Ops / Security / Observability Audit — SoccerPredictAI¶
Date: 2026-04-28
Auditor: GitHub Copilot (Claude Opus 4.7) — /skill-ml-system-audit full (audit 10/12)
Scope: K8s deployment, secrets, CORS, HA, Prometheus, Grafana, drift monitoring
Baseline: docs/validation/20260424/10_ops_security_observability_audit.md
Delta vs baseline¶
k8s/helm/ns_soccer-api/, src/app/main.py, src/app/metrics.py, src/monitoring/, src/app/config/security.py unchanged since 2026-04-26. Untracked dev-only files (docker/grafana/, docker/prometheus.dev.yml, docker/Dockerfile.evidently) remain untracked and not wired into K8s manifests. Baseline findings remain in force.
Confirmed posture¶
HA: all components replicas=1 (FastAPI, worker-api, worker-ml, RabbitMQ, Redis). PostgreSQL/MinIO not in this Helm chart. HPA template exists (cpu=70%, mem=80%, min=1, max=3) but disabled in values.yaml.

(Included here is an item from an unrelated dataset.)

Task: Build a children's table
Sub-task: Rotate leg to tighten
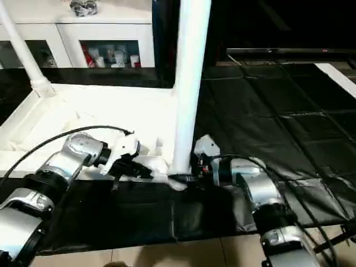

Probes: FastAPI liveness + readiness on /healthcheck/. Celery worker liveness — needs verification of celery inspect ping.
Resources: FastAPI 1Gi/500m, worker-ml 2Gi/500m, worker-api 1Gi/500m. PVCs use storageClassName: manual (HostPath single-node).
Auth: X-Token only on /sources/*. /predict/*, /monitoring/*, /livescores/ open. CORS allow_origins=["*"]. Secrets via SOPS+age + pydantic-settings (clean).
Metrics (Prometheus): request_count, request_latency_seconds, prediction_count, prediction_timeouts_total, prediction_latency_seconds, inference_latency_seconds, prediction_confidence (per outcome), model_info. Scrape on FastAPI :8000/metrics and Celery ML :9091/metrics.
Grafana: dev-only docker/grafana/ files exist (untracked); not deployed in K8s → still "Planned".
Drift / monitoring: src/monitoring/ empty. docker/Dockerfile.evidently untracked, no service wired in. Evidently integration not implemented.
Risk register (re-confirmed)¶
| ID | Severity | Description | Status |
|---|---|---|---|
| OPS-01 | P1 | All components replicas=1, no HA |
Open (= R8) |
| OPS-02 | P1 | /predict/* and /monitoring/* unauthenticated |
Open (= SRV-01) |
| OPS-03 | P1 | CORS allow_origins=["*"] |
Open |
| OPS-04 | P1 | Grafana not deployed in K8s — dashboards missing | Open |
| OPS-05 | P1 | src/monitoring/ empty — no drift detection |
Open (= R7) |
| OPS-06 | P2 | FastAPI HPA template present but disabled | Open |
| OPS-07 | P2 | Celery worker liveness probe needs verification | Open |
| OPS-08 | P2 | storageClassName: manual (HostPath) PVCs not portable |
Open |
Summary¶
| Aspect | Status |
|---|---|
| Resource limits + probes for FastAPI | ✅ |
| Prometheus instrumentation coverage | ✅ |
| Secrets management (SOPS+age, pydantic-settings) | ✅ |
Logging (no print) |
✅ |
| HA / replicas | ❌ (OPS-01) |
| Auth on inference / monitoring endpoints | ❌ (OPS-02) |
| Tight CORS | ❌ (OPS-03) |
| Grafana dashboards in production | ❌ (OPS-04) |
| Drift detection | ❌ (OPS-05) |
Recommendation: The dev-only docker/grafana/ and docker/Dockerfile.evidently artifacts are not yet promoted to K8s. Once promoted (and committed), re-run this audit to update OPS-04 and OPS-05.
See baseline §1–§3 for code-level detail.